Providing written notice
If you refuse to correct health information, you must give the patient written notice setting out:
- the reasons for your refusal (except where it would be unreasonable to do so)
- that the individual may request a statement be associated with the health information noting that the patient believes the information to be incorrect
- how the individual may make a complaint about your decision, how you will deal with the complaint and include information about external complaint avenues such as the OAIC.
If you do correct a patient’s information, it would also be good practice to notify the patient of the correction and of the identity of any third parties you have notified about the change.
Associating a statement with the health information
If you refuse to correct health information, you should tell the patient that you can be asked to associate a statement with the information noting that the patient believes the health information to be incorrect.
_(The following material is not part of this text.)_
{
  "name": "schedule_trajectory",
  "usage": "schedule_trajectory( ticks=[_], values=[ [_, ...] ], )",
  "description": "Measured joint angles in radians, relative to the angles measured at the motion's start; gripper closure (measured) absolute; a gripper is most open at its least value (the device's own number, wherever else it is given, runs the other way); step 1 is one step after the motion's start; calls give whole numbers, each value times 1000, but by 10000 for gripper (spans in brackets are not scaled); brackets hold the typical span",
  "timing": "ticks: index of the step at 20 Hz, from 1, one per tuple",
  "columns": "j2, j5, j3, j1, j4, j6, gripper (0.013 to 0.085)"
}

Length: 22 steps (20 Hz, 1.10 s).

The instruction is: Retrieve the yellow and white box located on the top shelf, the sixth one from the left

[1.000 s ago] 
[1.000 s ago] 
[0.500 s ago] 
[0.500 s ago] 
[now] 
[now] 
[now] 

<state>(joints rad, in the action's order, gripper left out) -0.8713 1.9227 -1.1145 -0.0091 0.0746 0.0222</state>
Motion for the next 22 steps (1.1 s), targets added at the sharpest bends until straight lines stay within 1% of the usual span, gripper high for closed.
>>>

If the patient asks you to associate a statement, you must take reasonable steps to associate it in a way that will make it apparent to other users of the health information. For electronic information, this may involve placing a flag on the information with a link to alert users where the statement is.
The content and length of any statement will depend on the circumstances, but generally, a statement would not be more than one page.
Long text descriptions
Flowchart: Correction request received
1 Correction request received. Can you verify the individual's identity?
- No: Notify individual that you can’t correct the personal information. End.
- Yes: Continue to 2.
2 Can you locate the requested personal information?
- No: Notify individual that you can’t locate the personal information. End.
- Yes: Continue to 3.
3 Are you satisfied the personal information is incorrect?
- No: Continue to 5.
- Yes: Continue to 4.
4 Can you correct the personal information?
- No: Continue to 5.
- Yes: Continue to 6.
5 Associate a statement to the personal information, if possible. Notify individual that you can’t correct personal information and why, but that you have associated a statement. End.
6 Correct the personal information. Notify any third parties if necessary. Notify the individual that you have corrected the information. End.
 For further information see the APP guidelines Chapter 1: APP 1 — Open and transparent management of personal information, ’Implementing practices, procedures and systems to ensure APP compliance’
 This applies to third parties covered by the Privacy Act (including all private sector health service providers and Australian government agencies). However, it would be best practice to inform other third parties.